Beserkleyboy (Dec 16, 2021),

mwmkravchenko (Dec 19, 2021),

sparky42 (Dec 16, 2021)

----------


## Beserkleyboy

Yup...I think he was absent that day when the physics class studied humidity and condensation...and EVERY tin of paint, anywhere in the world has min & max temps specified, based on not just ambient temperature, but accepting that the substrate to be painted is at equilibrium with the ambient temp...good thing he's probably not guaranteeing his hobby work...

----------


## sossol

> I hate to be that guy, but I hear this repeated on jobsites all the time. The moisture isn't coming out of the metal. Craft guys will swear up and down there's water in steel, and that a torch makes it come out. There is no water in steel. 
> 
> I have a cheapo digital heat gun. You can just set the temperature on a little LCD display on the back. It's pretty handy. I've used it to cure JB Weld and paint super fast many times. I'm sure the NACE inspector would have something to say about it though.

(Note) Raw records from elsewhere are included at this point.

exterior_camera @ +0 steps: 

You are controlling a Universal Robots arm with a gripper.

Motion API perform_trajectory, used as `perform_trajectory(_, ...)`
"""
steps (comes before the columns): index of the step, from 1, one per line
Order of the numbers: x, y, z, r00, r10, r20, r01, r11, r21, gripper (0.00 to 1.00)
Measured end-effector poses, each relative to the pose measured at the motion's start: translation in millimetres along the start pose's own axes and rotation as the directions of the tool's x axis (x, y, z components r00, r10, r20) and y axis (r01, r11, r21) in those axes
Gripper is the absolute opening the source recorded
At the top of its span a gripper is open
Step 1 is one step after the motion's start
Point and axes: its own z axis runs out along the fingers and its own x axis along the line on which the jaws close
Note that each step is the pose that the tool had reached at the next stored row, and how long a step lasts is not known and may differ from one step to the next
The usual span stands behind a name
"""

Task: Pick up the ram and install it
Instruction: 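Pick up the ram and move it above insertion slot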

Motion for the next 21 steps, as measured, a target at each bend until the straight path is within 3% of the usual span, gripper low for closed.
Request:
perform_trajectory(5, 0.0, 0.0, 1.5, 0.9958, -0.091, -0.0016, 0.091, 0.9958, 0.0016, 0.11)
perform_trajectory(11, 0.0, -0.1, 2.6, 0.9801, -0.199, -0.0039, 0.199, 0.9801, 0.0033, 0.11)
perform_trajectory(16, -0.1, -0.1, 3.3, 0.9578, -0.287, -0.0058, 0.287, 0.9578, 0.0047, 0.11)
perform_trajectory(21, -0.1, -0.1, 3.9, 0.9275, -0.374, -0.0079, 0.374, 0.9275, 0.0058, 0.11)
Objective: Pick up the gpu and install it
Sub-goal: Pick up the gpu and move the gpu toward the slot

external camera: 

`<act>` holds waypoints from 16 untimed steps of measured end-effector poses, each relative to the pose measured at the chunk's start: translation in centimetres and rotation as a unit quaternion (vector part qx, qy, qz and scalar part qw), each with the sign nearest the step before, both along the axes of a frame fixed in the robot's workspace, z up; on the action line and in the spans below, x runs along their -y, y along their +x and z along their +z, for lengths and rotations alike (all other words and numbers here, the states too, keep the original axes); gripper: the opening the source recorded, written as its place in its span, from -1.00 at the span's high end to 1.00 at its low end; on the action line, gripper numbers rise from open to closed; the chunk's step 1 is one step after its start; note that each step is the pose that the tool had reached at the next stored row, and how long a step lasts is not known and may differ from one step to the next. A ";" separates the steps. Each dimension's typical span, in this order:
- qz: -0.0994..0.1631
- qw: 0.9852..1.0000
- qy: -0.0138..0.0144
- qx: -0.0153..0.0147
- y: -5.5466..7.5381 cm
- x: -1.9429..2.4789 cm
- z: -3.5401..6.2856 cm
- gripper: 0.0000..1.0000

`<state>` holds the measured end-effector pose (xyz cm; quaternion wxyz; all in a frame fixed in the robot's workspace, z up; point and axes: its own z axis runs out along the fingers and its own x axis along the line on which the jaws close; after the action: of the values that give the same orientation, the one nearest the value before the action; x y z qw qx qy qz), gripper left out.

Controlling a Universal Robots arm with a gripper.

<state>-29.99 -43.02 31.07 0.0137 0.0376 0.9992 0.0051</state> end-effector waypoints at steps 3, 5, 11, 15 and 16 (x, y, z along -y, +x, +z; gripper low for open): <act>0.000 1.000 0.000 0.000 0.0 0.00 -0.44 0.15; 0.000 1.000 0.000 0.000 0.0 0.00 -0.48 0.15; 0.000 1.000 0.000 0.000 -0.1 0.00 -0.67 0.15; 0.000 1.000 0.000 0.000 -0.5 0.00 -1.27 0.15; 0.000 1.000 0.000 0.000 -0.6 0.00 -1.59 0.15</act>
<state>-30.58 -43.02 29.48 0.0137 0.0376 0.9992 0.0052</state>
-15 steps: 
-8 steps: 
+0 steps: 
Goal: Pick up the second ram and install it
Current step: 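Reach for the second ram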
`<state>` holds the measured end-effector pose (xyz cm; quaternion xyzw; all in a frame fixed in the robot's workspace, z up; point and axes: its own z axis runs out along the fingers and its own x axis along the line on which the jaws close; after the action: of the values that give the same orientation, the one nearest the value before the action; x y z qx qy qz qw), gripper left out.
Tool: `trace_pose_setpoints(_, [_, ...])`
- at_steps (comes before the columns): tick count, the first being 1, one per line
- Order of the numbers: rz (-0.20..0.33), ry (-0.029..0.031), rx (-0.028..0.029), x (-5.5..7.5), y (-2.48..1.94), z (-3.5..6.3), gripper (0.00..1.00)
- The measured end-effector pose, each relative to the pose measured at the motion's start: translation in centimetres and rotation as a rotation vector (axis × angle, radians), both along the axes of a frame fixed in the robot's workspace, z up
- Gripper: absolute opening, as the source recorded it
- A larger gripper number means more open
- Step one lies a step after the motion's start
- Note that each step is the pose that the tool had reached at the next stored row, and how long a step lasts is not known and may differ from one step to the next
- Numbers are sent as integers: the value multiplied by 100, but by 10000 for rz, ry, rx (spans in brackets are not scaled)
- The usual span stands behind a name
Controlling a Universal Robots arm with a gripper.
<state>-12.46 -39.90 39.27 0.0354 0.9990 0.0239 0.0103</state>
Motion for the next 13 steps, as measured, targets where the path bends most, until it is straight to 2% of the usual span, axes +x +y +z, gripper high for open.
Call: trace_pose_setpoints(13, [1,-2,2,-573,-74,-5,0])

This is the first I've heard the notion that water is *in* the metal. Maybe he meant on, but misspoke. 

I'll admit that it's pedantic, but my pet peeve is usage of the term "drying". Except water-based paints (tempura, gauche, etc.), paint doesn't dry - it cures. In most cases heat accelerates the chemical process. 

A quartz heat lamp would give the same results as far as a faster curing time after painting, but I've used this pre-heat trick. It does work. Letting parts sit on a heater that's in use anyhow works a treat.


Neil

----------


## NortonDommi

"Letting parts sit on a heater that's in use anyhow works a treat." bought back a memory of last century when a place I worked at had an old bar heater used to warm bits up before application of high heat wrinkle paint,(great stuff to cover up after fabrication without a lot of finishing work), and we used to heat the bits, remove the rack and apply paint from an aerosol can. We did this in the store room.
One day apprentice decided to much hassle to move the rack so started spraying while the heater was on. Flames made him drop the can into the heater.
The fire was put out but he had a LOT of cleaning up to do.

----------


## Frank S

> "Letting parts sit on a heater that's in use anyhow works a treat." bought back a memory of last century when a place I worked at had an old bar heater used to warm bits up before application of high heat wrinkle paint,(great stuff to cover up after fabrication without a lot of finishing work), and we used to heat the bits, remove the rack and apply paint from an aerosol can. We did this in the store room.
> One day apprentice decided to much hassle to move the rack so started spraying while the heater was on. Flames made him drop the can into the heater.
> The fire was put out but he had a LOT of cleaning up to do.



Sounds like the apprentice was not ready for unsupervised work.

----------

mwmkravchenko (Dec 19, 2021)

----------


## nova_robotics

> This is the first I've heard the notion that water is *in* the metal. Maybe he meant on, but misspoke.



It's a very common myth all across Canada and the US with tradesmen. They call it "sweating out" the steel. They will swear up and down that there's water in steel, and that a torch makes the water come out. I've gotten into a number of arguments about this. 

Also extremely common:

Gasses don't weigh anything. For example, a full bottle of argon will weigh the same as an empty one. 

If you put an extension on a socket it will somehow make the torque "go away," and you need to increase the setting on your torque wrench. This one really gets me because guys overtorque bolts ALL THE TIME, sometimes to the point of snapping the heads off because the torque "disappears" inside the extension for some reason. If a bolt needs 100 lbs-ft of torque, you can be guaranteed that the tradesmen will tack on at least another 25-30 lbs-ft if they're using an extension. This isn't just common it's basically a rule among the trades. Drives me nuts.

----------


## sossol

> It's a very common myth all across Canada and the US with tradesmen. They call it "sweating out" the steel. They will swear up and down that there's water in steel, and that a torch makes the water come out. I've gotten into a number of arguments about this.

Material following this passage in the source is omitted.